The first time I went to Times Square I was tripping my balls off.

I was visiting my friend who was housesitting his art professor's huge apartment/art studio in Tribeca for the summer. On our first night in town, a group of us went to the last strip club left in Manhattan that didn't charge a cover. You get what you pay for. It was a dingy joint called Satin Dolls. Like a rookie, I bought the first round. Forty bucks for four Buds for four buddies. Yikes. The talent was less than stellar. The anorexic, bruised strippers would actually emerge from a trap door on the stage. I imagined a dirt floor dungeon shooting gallery down there, where feral stripper junkies would prowl around hissing at each other until it was their turn to go above ground like a bunch of dope sick C.H.U.D.S. I'm really surprised that a stripper didn't come up with a needle still hanging out of her arm. There was a back room/pay phone alcove where strippers would occasionally lead fat old men in stained wife beaters to do blow or get blown. It was basically in plain view of the bar. All you had to do was lean back on your stool and you had a clear shot of all the disturbing nefarious activities. My friends were cheap as shit, and only two of us were tipping the strippers. At one point, a particularly strung out stripper with protruding ribs leaned over the bar from the stage and started screaming at us "Tip! Tip! TIP!!!" as little flecks of spittle formed in the corners of her chapped lips.

Sexxxy.

After the screaming incident, the club's gigantic bouncer came over to us at the bar and put his arms around all four of us at once and said in a Barry White-like voice: "You boys will be having another beer."

We believed him. He was wearing more jewelry than Mr T. and his breath smelled like Hennessy and beatings. We shelled out another forty bucks and drank our second beers quickly as Alanis Morrissette blared over the speakers. I shit you not. Alanis fucking Morrissette. As if the place wasn't depressing enough. Whatever happened to Def Leppard or Motley Crue? My friend Bamboo and I decided that the only proper reaction to the scarring experience of Satin Dolls was to drop some of the acid that I had smuggled on the plane to New York in the waistband of my boxers. We went into the men's room that I really, really don't want to talk about, and swallowed the little paper squares. I don't know why we bothered to go into the bathroom, drug use was everywhere out in the open. We washed the acid down with the last of our $10 Budweisers as we walked past Mr. T and out into the muggy New York evening.

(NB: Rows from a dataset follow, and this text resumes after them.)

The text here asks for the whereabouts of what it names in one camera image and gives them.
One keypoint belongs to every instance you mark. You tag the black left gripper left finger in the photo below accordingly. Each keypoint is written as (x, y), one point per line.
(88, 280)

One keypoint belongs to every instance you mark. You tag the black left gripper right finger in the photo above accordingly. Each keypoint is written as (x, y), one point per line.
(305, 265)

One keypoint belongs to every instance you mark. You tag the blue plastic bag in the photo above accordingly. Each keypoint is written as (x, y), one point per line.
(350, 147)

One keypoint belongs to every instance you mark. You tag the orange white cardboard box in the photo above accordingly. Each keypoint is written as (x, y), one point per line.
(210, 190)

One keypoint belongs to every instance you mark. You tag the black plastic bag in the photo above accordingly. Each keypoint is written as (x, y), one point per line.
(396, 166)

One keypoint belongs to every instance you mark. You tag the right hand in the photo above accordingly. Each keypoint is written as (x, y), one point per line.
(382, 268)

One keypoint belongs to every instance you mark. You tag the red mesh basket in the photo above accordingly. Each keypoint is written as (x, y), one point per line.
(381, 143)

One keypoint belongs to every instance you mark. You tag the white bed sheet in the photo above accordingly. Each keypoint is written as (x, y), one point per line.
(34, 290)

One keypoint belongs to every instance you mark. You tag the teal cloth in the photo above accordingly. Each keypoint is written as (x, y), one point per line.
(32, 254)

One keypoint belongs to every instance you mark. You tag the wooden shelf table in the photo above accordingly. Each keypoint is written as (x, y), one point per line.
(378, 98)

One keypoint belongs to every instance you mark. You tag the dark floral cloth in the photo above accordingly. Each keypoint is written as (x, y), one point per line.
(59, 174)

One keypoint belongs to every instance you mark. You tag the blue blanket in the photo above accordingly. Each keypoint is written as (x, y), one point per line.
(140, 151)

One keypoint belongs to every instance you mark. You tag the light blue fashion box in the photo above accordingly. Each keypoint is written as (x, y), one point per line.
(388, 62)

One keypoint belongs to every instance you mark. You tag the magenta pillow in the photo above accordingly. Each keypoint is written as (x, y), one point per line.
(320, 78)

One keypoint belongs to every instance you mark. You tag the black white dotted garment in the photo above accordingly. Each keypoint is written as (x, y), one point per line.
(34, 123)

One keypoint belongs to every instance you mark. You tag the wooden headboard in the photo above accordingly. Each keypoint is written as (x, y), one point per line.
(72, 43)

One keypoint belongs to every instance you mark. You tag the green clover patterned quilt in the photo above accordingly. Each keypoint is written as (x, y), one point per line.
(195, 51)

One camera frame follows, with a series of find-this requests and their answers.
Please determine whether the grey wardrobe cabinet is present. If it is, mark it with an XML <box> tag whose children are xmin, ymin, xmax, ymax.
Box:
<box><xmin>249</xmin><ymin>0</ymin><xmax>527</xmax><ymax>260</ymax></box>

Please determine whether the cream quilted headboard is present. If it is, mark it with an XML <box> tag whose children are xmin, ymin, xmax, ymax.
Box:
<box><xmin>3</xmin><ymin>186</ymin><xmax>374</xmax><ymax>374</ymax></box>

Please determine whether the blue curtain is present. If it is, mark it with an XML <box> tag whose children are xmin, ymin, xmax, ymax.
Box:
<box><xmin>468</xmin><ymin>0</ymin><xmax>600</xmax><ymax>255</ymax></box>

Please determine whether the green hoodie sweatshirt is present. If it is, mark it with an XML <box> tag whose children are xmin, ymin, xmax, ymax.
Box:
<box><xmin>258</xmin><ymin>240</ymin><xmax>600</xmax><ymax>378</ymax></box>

The subway ride was mercifully short, and as we walked up the stairs into Times Square, we were really starting to trip. Times Square is already sensory overload when you're sober, and on LSD it was like ground zero of a neon atomic bomb. Everything was flashing color and vertigo as we stumbled down the sidewalk trying to maintain. This was right before the Disney-fication of Times Square. Most of the peep shows and porno theaters were already deserted, so the city had sponsored an art exhibit. The lobbies and display cases of the theaters were filled with crazy sculptures and graffiti pieces, and all the marquees had cool phrases or haikus on them. I was too fucked up to remember any of them, but it was cool Basquiat type shit. Everything was all a blur as we made our way a few blocks down to the Manhattan Center where the Melvins were playing. We got some beers at a bodega and hung out on the steps of the Post Office across from Penn Station before smoking a joint and heading into the show.

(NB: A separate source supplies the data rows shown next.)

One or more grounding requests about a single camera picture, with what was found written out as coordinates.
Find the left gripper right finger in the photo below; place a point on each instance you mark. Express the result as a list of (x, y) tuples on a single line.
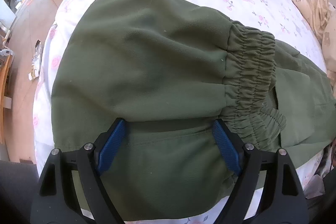
[(282, 199)]

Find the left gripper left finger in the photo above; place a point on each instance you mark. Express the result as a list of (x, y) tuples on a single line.
[(56, 200)]

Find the olive green pants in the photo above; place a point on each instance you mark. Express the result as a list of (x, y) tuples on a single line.
[(170, 68)]

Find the silver wrapper on floor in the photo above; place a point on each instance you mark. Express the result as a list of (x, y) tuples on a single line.
[(36, 62)]

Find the wooden chair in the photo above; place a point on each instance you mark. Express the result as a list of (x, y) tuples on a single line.
[(5, 66)]

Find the cream bear print duvet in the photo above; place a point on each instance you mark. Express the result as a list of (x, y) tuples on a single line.
[(320, 15)]

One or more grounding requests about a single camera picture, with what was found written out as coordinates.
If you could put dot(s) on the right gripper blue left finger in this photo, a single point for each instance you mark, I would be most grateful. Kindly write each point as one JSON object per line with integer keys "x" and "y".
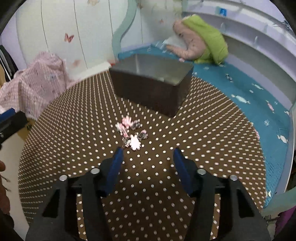
{"x": 110, "y": 168}

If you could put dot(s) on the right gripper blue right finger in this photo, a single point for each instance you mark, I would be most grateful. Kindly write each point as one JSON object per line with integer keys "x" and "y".
{"x": 186, "y": 170}

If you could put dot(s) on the pink checkered cloth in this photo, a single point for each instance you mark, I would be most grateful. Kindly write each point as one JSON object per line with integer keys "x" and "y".
{"x": 34, "y": 88}

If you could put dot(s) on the white pink flower charm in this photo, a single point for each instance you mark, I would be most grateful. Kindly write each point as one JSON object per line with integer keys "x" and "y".
{"x": 135, "y": 143}

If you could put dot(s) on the teal bunk bed frame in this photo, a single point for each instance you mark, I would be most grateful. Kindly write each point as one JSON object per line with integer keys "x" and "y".
{"x": 124, "y": 27}

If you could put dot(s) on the green blanket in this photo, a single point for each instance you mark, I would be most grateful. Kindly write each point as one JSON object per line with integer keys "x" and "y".
{"x": 216, "y": 49}

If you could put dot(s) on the teal candy print mattress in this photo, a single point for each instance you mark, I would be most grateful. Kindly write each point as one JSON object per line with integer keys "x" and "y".
{"x": 242, "y": 92}

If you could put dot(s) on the white board on box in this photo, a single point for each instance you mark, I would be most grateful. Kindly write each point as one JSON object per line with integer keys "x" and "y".
{"x": 91, "y": 71}

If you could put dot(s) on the brown polka dot tablecloth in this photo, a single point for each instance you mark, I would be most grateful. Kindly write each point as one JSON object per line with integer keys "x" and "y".
{"x": 76, "y": 132}

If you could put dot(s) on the dark metal storage box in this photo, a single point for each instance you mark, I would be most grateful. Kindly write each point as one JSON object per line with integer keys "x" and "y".
{"x": 159, "y": 83}

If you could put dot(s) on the pink quilted jacket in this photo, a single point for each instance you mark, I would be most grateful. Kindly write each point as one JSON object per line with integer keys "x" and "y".
{"x": 195, "y": 44}

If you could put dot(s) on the black white charm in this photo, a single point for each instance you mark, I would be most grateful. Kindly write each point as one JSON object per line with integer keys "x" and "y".
{"x": 135, "y": 125}

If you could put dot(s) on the white pillow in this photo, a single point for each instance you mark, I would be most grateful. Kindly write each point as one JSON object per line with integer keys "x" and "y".
{"x": 174, "y": 42}

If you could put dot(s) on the grey black small charm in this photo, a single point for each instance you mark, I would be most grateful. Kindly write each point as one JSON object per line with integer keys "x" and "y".
{"x": 142, "y": 135}

The Melvins psychedelic sludge was incredible, although some drunk dude mistook me for the bass player of the opening band, Season to Risk. He kept asking me about "the new album" and "what touring was like." He was relentless, even though I insisted I wasn't the bass player. Later I found out that my friend TB had told him that I really was in Season to Risk, but that I was humble and shy so he would have to be persistent. Thanks TB. Fuck with the guy who is tripping. What are friends for.

By the time we left the show, it had cooled off outside, thank god. We enjoyed a typically insane New York City cab ride as we headed back to the loft. I remember thinking that I felt bad for people who grew up in New York, because all of this would be the norm for them. Every place they went after this would be a let down. We grabbed some beers at the corner store at 3am (was this place heaven or what?) and headed up to the apartment. After we hung out on the fire escape for awhile listening to the sounds of Manhattan at night, I went into the living room and lay down on the couch that would be my bed for the next few nights. As I looked out of the huge floor to ceiling windows, I had a perfect view of the Twin Towers framed by the moon.

A lot has changed since then, but that first whacked out night is how I'll always picture New York.

Ernest is a writer currently living in Maine.